Achievements and titles
- Personal best: 5813 p

= Grete Griffin =

Estonian heptathlete

Grete Griffin (née Šadeiko; born 29 May 1993) is an Estonian heptathlete. At the 2010 World Junior Championships in Moncton, Canada, she placed fourth with her personal record 5705 points, just one point behind Helga Margrét Thorsteinsdóttir.
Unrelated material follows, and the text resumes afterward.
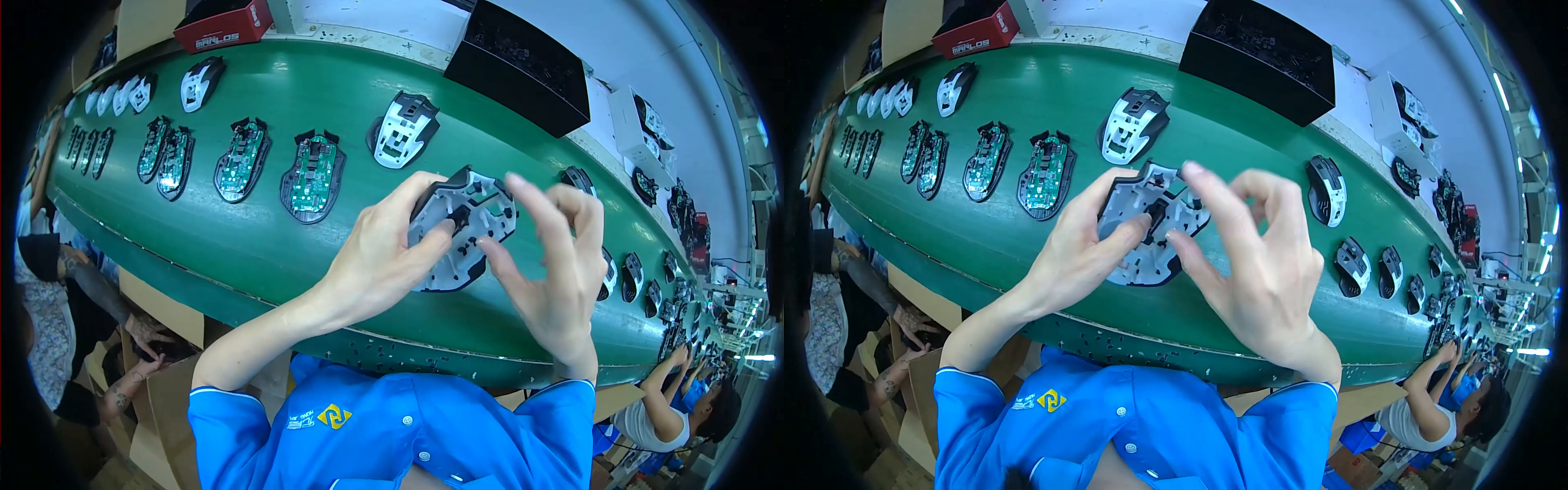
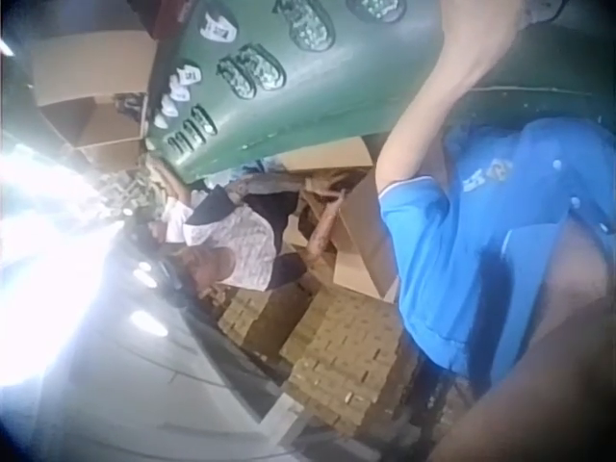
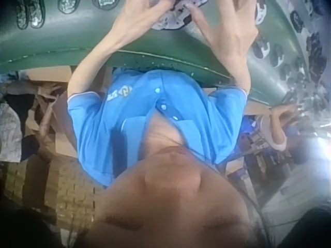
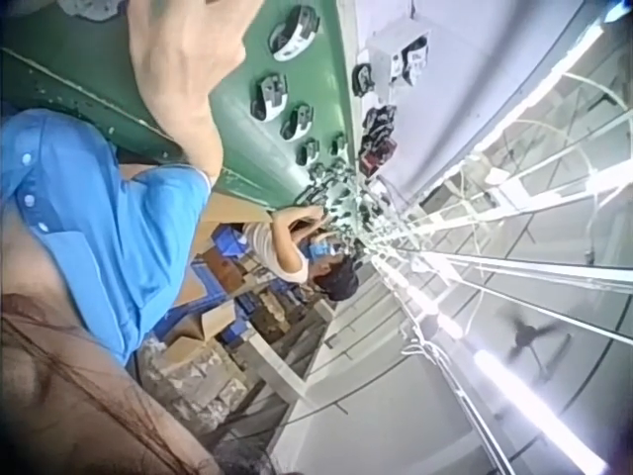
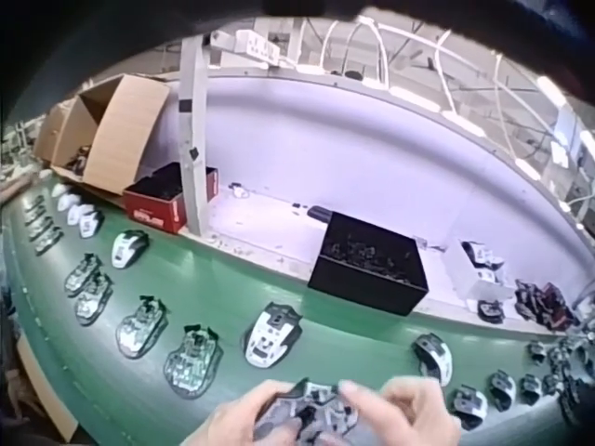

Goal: The person assembles computer mouse shells by taking small components from a box, inserting them into the inside of mouse shells by hand, attaching side panels to the shells, and placing the assembled mouse shells onto the conveyor belt.

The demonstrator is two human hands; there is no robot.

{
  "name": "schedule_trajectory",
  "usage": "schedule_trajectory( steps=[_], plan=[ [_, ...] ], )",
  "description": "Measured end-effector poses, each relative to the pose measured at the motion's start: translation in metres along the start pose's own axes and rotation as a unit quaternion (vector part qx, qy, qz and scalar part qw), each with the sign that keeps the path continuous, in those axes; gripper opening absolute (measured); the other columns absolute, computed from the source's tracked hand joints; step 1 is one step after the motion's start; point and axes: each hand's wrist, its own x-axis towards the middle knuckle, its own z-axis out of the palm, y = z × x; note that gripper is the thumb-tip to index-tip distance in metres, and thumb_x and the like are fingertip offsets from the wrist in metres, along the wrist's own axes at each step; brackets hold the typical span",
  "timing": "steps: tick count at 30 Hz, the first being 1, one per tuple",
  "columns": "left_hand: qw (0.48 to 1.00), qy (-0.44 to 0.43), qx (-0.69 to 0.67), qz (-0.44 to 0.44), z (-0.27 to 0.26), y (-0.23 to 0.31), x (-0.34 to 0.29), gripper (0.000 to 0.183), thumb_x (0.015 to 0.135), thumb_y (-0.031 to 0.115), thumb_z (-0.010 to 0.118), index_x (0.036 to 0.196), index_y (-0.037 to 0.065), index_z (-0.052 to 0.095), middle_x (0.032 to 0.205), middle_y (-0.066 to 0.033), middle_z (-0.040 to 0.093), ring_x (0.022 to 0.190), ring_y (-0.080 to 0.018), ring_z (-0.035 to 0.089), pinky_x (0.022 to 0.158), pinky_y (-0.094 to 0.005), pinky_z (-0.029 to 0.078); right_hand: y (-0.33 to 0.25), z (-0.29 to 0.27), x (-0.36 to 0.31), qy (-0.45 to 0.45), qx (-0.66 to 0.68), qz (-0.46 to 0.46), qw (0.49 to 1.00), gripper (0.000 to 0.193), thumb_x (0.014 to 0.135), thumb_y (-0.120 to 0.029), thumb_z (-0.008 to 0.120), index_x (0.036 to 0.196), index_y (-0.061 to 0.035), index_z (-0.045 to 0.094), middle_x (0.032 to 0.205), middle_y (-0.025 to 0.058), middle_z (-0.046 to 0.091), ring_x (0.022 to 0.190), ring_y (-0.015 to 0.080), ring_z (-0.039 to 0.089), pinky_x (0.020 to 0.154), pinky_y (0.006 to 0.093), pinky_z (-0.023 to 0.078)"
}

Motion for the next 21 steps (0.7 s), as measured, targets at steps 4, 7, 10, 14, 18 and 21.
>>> schedule_trajectory(
  steps=[4, 7, 10, 14, 18, 21],
  plan=[
    [0.998, 0.020, 0.018, 0.057, 0.004, 0.000, 0.001, 0.026, 0.086, 0.009, 0.052, 0.111, 0.000, 0.050, 0.078, -0.0095, 0.061, 0.065, -0.0127, 0.056, 0.060, -0.0298, 0.045, -0.002, 0.012, 0.002, -0.043, 0.144, 0.088, 0.985, 0.057, 0.068, -0.014, 0.078, 0.120, -0.0081, 0.055, 0.101, 0.0120, 0.055, 0.080, 0.0241, 0.061, 0.057, 0.0315, 0.051],
    [0.997, 0.003, 0.042, 0.058, 0.001, 0.005, 0.000, 0.027, 0.087, 0.006, 0.055, 0.112, 0.000, 0.050, 0.092, -0.0060, 0.059, 0.082, -0.0082, 0.054, 0.070, -0.0253, 0.046, 0.003, 0.021, 0.001, -0.049, 0.215, 0.093, 0.971, 0.052, 0.071, -0.010, 0.076, 0.118, -0.0067, 0.056, 0.095, 0.0117, 0.058, 0.079, 0.0228, 0.062, 0.061, 0.0293, 0.052],
    [0.995, 0.002, 0.087, 0.057, -0.002, 0.006, 0.001, 0.025, 0.085, 0.005, 0.056, 0.109, -0.001, 0.051, 0.090, -0.0062, 0.059, 0.080, -0.0083, 0.053, 0.070, -0.0258, 0.045, 0.001, 0.019, 0.006, -0.066, 0.241, 0.120, 0.961, 0.048, 0.072, -0.008, 0.074, 0.116, -0.0061, 0.057, 0.093, 0.0103, 0.059, 0.079, 0.0212, 0.062, 0.062, 0.0278, 0.052],
    [0.998, 0.016, 0.047, 0.035, -0.003, 0.006, 0.001, 0.022, 0.083, 0.005, 0.058, 0.104, -0.001, 0.052, 0.085, -0.0055, 0.058, 0.077, -0.0078, 0.051, 0.069, -0.0257, 0.044, -0.004, 0.023, 0.007, -0.053, 0.231, 0.113, 0.965, 0.045, 0.072, -0.005, 0.073, 0.114, -0.0053, 0.058, 0.091, 0.0090, 0.060, 0.079, 0.0190, 0.062, 0.061, 0.0272, 0.052],
    [0.996, 0.027, 0.073, 0.049, -0.004, 0.009, 0.003, 0.019, 0.083, 0.004, 0.058, 0.100, -0.001, 0.053, 0.084, -0.0055, 0.059, 0.076, -0.0071, 0.051, 0.067, -0.0261, 0.043, 0.003, 0.028, 0.004, -0.054, 0.229, 0.079, 0.969, 0.057, 0.069, -0.005, 0.075, 0.122, -0.0067, 0.054, 0.097, 0.0094, 0.059, 0.080, 0.0196, 0.062, 0.060, 0.0283, 0.053],
    [0.996, 0.039, 0.061, 0.055, -0.006, 0.005, 0.005, 0.020, 0.084, 0.004, 0.058, 0.102, 0.000, 0.052, 0.084, -0.0047, 0.059, 0.077, -0.0068, 0.052, 0.067, -0.0262, 0.044, -0.007, 0.025, 0.004, -0.035, 0.245, 0.140, 0.959, 0.071, 0.068, -0.005, 0.076, 0.131, -0.0091, 0.044, 0.110, 0.0103, 0.055, 0.085, 0.0208, 0.062, 0.060, 0.0285, 0.053]
  ],
)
In the fall of 2012, she joined Florida State University.

==Achievements==

| Year | Tournament | Venue | Points | Rank | Event |
|---|---|---|---|---|---|
| 2010 | World Junior Championships | Moncton, Canada | 5705 pts PB | 4th | Heptathlon |
| 2012 | World Junior Championships | Barcelona, Spain | 5517 pts | 9th | Hepthatlon |
| 2015 | European U23 Championships | Tallinn, Estonia | 5813 pts PB | 5th | Hepthatlon |

==Personal bests==

| Event | Indoor | Outdoor |
|---|---|---|
| 60 metres | 7.77 s |  |
| 200 metres | 25.40 s | 24.52 s |
| 800 metres | 2:23.22 min | 2:16.08 min |
| 60 metres hurdles | 8.60 s |  |
| 100 metres hurdles |  | 13.92 s |
| High jump | 1.74 m | 1.76 m |
| Long jump | 5.98 m | 6.02 m (+1.3) 6.17 m (+2.4) |
| Shot put | 12.16 m | 12.61 m |
| Javelin throw |  | 46.42 m |
| Pentathlon | 4,105 p |  |
| Heptathlon |  | 5813 p |

==Personal life==
In August 2016, Šadeiko became romantically linked to NFL quarterback Robert Griffin III. Sadeiko and Griffin became engaged on 13 May 2017. Their first daughter was born on 2 July 2017. The couple married on 10 March 2018. Their second daughter was born in September 2019 and their third daughter was born in January 2023. Sadeiko has a stepdaughter through her marriage to Griffin.

Šadeiko's older sister Grit Šadeiko is also a heptathlete.